Key details
Date
- 6 August 2020
Author
- RCA
Read time
- 3 minutes
Dr Matt Lewis is a London-based musician and sound-artist. His work often focuses on particular physical sites, or around social issues such as regeneration, disability and urban planning. Matt is a co-founder of the group Call & Response, who are the UK’s only dedicated independent sound art space and specialists in the production and curation of multi-channel sound exhibitions and performances. At the RCA he teaches on the Digital Direction MA and Information Experience Design MA in the School of Communication.
How did you first start working with sound?
I was a musician for years and ended up playing experimental music, as well as making music for dance and film. The boundaries between sound design, sound art and music quickly became very blurred. I’m not a big fan of being on my own in the studio, or the idea of an heroic individual artist. I’m interested in ways that sound can bring people together to make things together.
What is it that you are exploring through sound in your work?
I’m interested in thinking through sound, how we can perhaps get beyond words and start to think about the world through our bodies, through our ears – not to access greater knowledge or anything like that but just to build different relationships between ourselves and the world, and how we think. Sound necessitates a different form of interaction, a physical or maybe a spatial interaction, a different way of thinking about social issues, politics, culture, design, art.
Is there a particular work you’ve made that you felt was particularly successful?
I work with the deafblind charity Sense, and got to know their users quite well. In Music for Hearing Aids some users from the charity carried speakers around Granary Square in Kings Cross on a very hot summer’s day. This modulated the environment in a very simple way. I liked the potential of disrupting the environment, both through the presence of a community that are often marginalised, and also through sound.
Does sound offer a particularly effective method to approach political or social issues?
Sound can be a very immediate way of responding to a situation. You see that with street protests, it’s a very effective way of occupying a contested space. It reminds us of the importance of complaining, making noise, shouting and being belligerent children. It also connects. Radio is something that often springs up in a crisis. In the north of Ireland, on both sides of the contested environment during the 1960s and 70s radio stations sprung up, as a way of communicating and connecting people.
Has sound become a more important form of communication, or way for people to interact with the world since covid-19?
Listening and a change in the sonic environment has been very interesting at the moment. We’re now more connected through sound. As you speak, mediated through lots of cables and computation, my body is vibrating. It’s quite a beautiful thing in connecting through the air really. You can’t do it through the visual. There is something very unconscious about that need to connect through sounds, through all these vibrations of the world that we can feel a virtual connection with each other, which at this time we all desperately miss and seek. However, there is an idea that Zoom is connecting us all, but a lot of people marginalized through deafness or blindness might not find Zoom as an effective way of communicating with everybody.
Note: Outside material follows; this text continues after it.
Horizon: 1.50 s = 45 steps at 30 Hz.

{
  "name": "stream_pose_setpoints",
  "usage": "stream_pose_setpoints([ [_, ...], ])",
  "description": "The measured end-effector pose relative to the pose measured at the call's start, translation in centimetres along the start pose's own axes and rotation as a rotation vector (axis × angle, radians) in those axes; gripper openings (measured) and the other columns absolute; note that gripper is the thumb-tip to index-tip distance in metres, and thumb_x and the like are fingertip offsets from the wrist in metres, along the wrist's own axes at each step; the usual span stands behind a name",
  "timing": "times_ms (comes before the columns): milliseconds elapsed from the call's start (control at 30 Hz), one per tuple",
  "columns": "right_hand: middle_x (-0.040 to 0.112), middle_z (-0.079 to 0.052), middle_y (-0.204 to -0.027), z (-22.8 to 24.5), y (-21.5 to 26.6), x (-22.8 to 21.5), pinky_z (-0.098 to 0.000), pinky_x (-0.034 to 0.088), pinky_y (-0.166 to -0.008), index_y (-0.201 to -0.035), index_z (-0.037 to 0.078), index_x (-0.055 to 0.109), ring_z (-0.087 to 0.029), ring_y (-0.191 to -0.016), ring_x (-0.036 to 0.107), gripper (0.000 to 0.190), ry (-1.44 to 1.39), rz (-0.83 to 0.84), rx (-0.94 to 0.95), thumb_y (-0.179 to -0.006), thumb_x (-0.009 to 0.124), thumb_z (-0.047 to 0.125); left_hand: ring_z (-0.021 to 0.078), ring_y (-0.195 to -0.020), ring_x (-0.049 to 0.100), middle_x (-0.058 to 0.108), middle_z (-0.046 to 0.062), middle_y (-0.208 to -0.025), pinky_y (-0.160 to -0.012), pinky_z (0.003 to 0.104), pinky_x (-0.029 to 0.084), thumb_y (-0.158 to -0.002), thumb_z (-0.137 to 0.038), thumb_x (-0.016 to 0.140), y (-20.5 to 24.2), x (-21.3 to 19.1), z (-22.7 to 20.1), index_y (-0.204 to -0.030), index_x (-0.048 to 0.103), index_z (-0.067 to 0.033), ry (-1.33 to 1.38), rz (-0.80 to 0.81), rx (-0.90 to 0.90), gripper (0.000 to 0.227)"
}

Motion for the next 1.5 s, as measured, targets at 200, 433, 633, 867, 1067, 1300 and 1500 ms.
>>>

How does sound fit into the Digital Direction programme?
The focus of Digital Direction is narrative storytelling and the future of storytelling. Sound is very useful at placing a person in a virtual space or a real space. A recording of a forest through headphones will send you there in a different way than the visual might. It places you within something. One of the things the students work on is a project on immersion. Sound is a very effective way of immersing you, technologically but also conceptually.
You ran a project with the British Library using the oral history archives there. Could you talk a bit about this brief?
Students used the recorded voice as a starting point for exploring areas of listening. They were given a range of interviews from the enormous archive at the British Library to which they brought their own cultural relations and readings. Some used them as a conceptual starting point and did something very different, others incorporated the recording, and some made their own interviews. A lot of the work wasn't overtly sound based, there were quite a lot of haptic responses. One of the popular recordings was somebody talking about the experience of cochlear implants. Some students looked at that through building vibrating materials.
What was lovely about that project was seeing the material used as the starting point from which students went off into different modalities, making creative and abstract connections. That’s what’s exciting about the School of Communication, this coming together and making connections between cultures and ways of thinking.